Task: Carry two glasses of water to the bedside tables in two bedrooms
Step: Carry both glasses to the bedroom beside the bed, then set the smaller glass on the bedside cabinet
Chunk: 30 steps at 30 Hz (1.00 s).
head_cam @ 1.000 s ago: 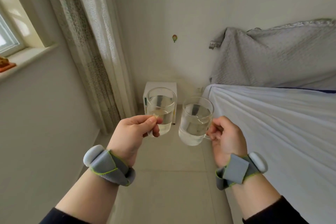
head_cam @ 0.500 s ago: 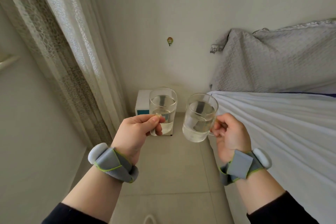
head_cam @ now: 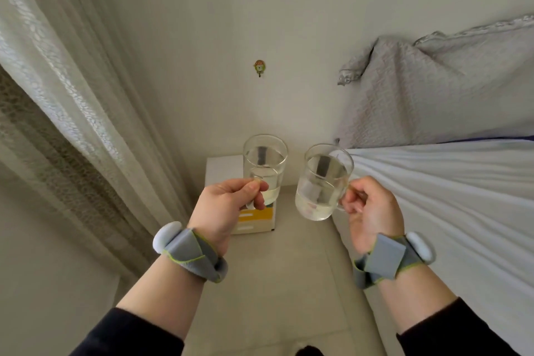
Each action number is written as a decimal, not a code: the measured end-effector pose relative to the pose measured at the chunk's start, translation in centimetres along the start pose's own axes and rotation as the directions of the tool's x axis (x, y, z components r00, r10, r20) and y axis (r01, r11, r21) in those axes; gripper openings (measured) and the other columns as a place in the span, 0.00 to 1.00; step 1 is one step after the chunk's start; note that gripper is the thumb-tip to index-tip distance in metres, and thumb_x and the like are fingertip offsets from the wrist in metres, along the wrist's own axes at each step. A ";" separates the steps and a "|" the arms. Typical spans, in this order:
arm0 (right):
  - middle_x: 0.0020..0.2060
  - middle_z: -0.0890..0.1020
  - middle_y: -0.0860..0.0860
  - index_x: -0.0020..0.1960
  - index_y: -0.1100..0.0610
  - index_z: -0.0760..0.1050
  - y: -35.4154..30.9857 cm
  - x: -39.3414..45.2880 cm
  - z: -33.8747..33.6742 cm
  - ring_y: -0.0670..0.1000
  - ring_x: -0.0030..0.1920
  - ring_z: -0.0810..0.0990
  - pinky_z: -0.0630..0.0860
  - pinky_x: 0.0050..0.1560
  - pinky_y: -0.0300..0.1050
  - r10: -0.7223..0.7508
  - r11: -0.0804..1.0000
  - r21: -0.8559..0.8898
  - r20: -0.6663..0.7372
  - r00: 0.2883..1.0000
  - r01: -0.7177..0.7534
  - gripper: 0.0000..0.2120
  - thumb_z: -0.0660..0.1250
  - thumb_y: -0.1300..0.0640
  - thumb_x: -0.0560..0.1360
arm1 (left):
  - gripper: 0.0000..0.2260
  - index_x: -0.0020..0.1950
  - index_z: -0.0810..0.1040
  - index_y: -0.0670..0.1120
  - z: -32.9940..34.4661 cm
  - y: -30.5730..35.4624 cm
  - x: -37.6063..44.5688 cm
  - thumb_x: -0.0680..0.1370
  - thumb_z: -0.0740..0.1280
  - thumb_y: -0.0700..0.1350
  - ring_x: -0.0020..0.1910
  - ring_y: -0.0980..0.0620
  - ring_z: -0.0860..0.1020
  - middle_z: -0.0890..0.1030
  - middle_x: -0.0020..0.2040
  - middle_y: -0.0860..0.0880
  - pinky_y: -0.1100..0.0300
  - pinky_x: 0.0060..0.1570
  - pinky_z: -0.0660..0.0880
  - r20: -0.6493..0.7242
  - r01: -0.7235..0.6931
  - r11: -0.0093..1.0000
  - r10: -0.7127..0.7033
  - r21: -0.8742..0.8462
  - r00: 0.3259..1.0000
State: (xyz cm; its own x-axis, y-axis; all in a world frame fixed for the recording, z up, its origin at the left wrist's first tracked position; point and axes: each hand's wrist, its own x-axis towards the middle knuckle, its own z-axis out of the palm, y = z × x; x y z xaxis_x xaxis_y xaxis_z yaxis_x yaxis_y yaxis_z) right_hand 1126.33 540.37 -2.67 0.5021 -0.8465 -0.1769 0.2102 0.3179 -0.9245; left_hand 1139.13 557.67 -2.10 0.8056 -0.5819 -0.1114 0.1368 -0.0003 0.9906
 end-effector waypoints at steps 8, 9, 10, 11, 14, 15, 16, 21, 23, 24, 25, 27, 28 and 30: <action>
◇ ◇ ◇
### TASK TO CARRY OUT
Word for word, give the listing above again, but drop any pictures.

### RESULT BELOW
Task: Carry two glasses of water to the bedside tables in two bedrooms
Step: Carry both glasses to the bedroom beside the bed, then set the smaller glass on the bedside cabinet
Chunk: 30 steps at 30 Hz (1.00 s).
head_cam @ 1.000 s ago: 
head_cam @ 0.500 s ago: 
head_cam @ now: 
Each action number is written as a decimal, not a code: the measured end-effector pose relative to the pose measured at the chunk's start, translation in centimetres along the start pose's own axes and rotation as the directions of the tool's x axis (x, y, z components r00, r10, r20) and y axis (r01, r11, r21) in those axes; gripper openings (measured) and the other columns as a place in the span, 0.00 to 1.00; step 1 is one step after the chunk's start; note that gripper is the thumb-tip to index-tip distance in metres, and thumb_x and the like are fingertip offsets from the wrist in metres, along the wrist's own axes at each step. A ";" separates the steps and a "|" the arms. Typical spans, in this order:
arm0 (right):
  - middle_x: 0.0020..0.2060
  - middle_z: -0.0890..0.1020
  - middle_y: -0.0860..0.0860
  - index_x: -0.0020..0.1960
  - index_y: -0.1100..0.0610
  - index_z: -0.0760..0.1050
  - y: -35.4154..30.9857 cm
  - x: -39.3414..45.2880 cm
  - z: -33.8747..33.6742 cm
  - ring_y: -0.0670..0.1000
  - ring_x: -0.0030..0.1920
  - ring_z: -0.0810..0.0990
  - pinky_z: -0.0630..0.0860
  - pinky_x: 0.0050..0.1560
  - pinky_y: -0.0300..0.1050
  - r10: -0.7223..0.7508
  - r11: -0.0804..1.0000
  - r21: -0.8559..0.8898
  - r20: -0.6663..0.7372
  - r00: 0.2883..1.0000
  - r01: -0.7177..0.7534
  - gripper: 0.0000..0.2120
  - thumb_z: -0.0660..0.1250
  - thumb_y: -0.1300..0.0640
  - thumb_x: -0.0560..0.1360
arm1 (left):
  - gripper: 0.0000..0.2260
  - index_x: -0.0020..0.1950
  - index_z: -0.0810..0.1040
  - index_y: -0.0670..0.1120
  - z: -32.9940..34.4661 cm
  - y: -30.5730..35.4624 cm
  - x: -37.6063..44.5688 cm
  - thumb_x: -0.0680..0.1370
  - thumb_z: -0.0740..0.1280
  - thumb_y: -0.0700..0.1350
  - ring_x: -0.0020..0.1910
  - ring_y: -0.0980..0.0620
  - ring_z: -0.0860..0.1020
  - middle_z: -0.0890..0.1030
  - middle_x: -0.0020..0.2040
  - middle_y: -0.0860..0.0880
  - pinky_y: -0.1100..0.0300
  - pinky_x: 0.0060..0.1570
  - pinky_z: -0.0660..0.0880
  - r20: -0.6493..0.7242
  - r01: -0.7235..0.6931
  - r11: -0.0093..1.0000
  - r10: -0.7127..0.7033
  - r21: -0.8742..0.8462
  - r00: 0.3259..1.0000
State: (xyz cm; its own x-axis, y-axis; all in a world frame fixed for the recording, z up, its origin at the left wrist's first tracked position; point and axes: each hand's wrist, its own x-axis towards the middle knuckle, its own z-axis out of the palm, y = z × x; x y z xaxis_x xaxis_y xaxis_z yaxis_x yaxis_y yaxis_z) right_hand 1126.33 540.37 -2.67 0.5021 -0.8465 -0.1769 0.2102 0.3179 -0.9245; left_hand 1139.13 557.67 -2.10 0.8056 -0.5819 -0.1114 0.1368 -0.0003 0.9906
 end-effector waypoints at steps 8, 9, 10, 11, 14, 15, 16, 21, 23, 24, 25, 27, 28 and 30: <action>

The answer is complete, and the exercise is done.